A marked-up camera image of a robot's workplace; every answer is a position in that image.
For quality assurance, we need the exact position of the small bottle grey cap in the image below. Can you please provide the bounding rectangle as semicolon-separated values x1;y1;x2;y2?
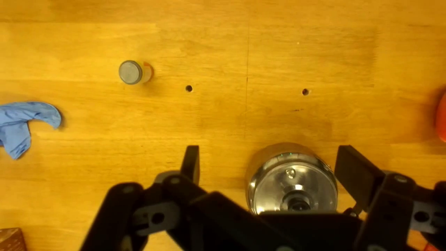
118;59;155;86

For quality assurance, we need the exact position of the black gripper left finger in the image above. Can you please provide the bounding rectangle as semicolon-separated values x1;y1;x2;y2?
79;144;281;251

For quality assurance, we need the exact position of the orange red tomato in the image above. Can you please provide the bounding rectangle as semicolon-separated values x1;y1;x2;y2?
434;88;446;145

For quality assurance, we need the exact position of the blue cloth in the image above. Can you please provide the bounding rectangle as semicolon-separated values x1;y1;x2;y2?
0;100;65;162

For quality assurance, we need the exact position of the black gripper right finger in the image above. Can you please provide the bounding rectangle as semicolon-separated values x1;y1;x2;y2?
334;144;446;251

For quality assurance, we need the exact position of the brown spice jar red cap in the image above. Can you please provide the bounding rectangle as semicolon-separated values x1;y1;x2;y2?
0;226;26;251

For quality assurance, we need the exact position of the round steel kettle lid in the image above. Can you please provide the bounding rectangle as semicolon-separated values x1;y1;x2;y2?
254;159;339;215

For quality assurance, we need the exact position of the stainless steel kettle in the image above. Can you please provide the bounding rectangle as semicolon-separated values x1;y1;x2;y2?
246;142;342;216
+---+
--- Problem description ---
Please copy the line holding "black gripper left" and all lines after it to the end of the records, exactly, and nothing else.

--- Completed exercise ---
For quality assurance, we need the exact position of the black gripper left finger in the image above. Can you please provide the bounding rectangle as semicolon-separated values x1;y1;x2;y2?
79;144;281;251

For quality assurance, we need the exact position of the orange red tomato in the image above. Can you please provide the bounding rectangle as semicolon-separated values x1;y1;x2;y2?
434;88;446;145

For quality assurance, we need the exact position of the blue cloth in the image above. Can you please provide the bounding rectangle as semicolon-separated values x1;y1;x2;y2?
0;100;65;162

For quality assurance, we need the exact position of the black gripper right finger in the image above. Can you please provide the bounding rectangle as semicolon-separated values x1;y1;x2;y2?
334;144;446;251

For quality assurance, we need the exact position of the brown spice jar red cap in the image above. Can you please provide the bounding rectangle as semicolon-separated values x1;y1;x2;y2?
0;226;26;251

For quality assurance, we need the exact position of the round steel kettle lid in the image above. Can you please provide the bounding rectangle as semicolon-separated values x1;y1;x2;y2?
254;159;339;215

For quality assurance, we need the exact position of the stainless steel kettle in the image above. Can you please provide the bounding rectangle as semicolon-separated values x1;y1;x2;y2?
246;142;342;216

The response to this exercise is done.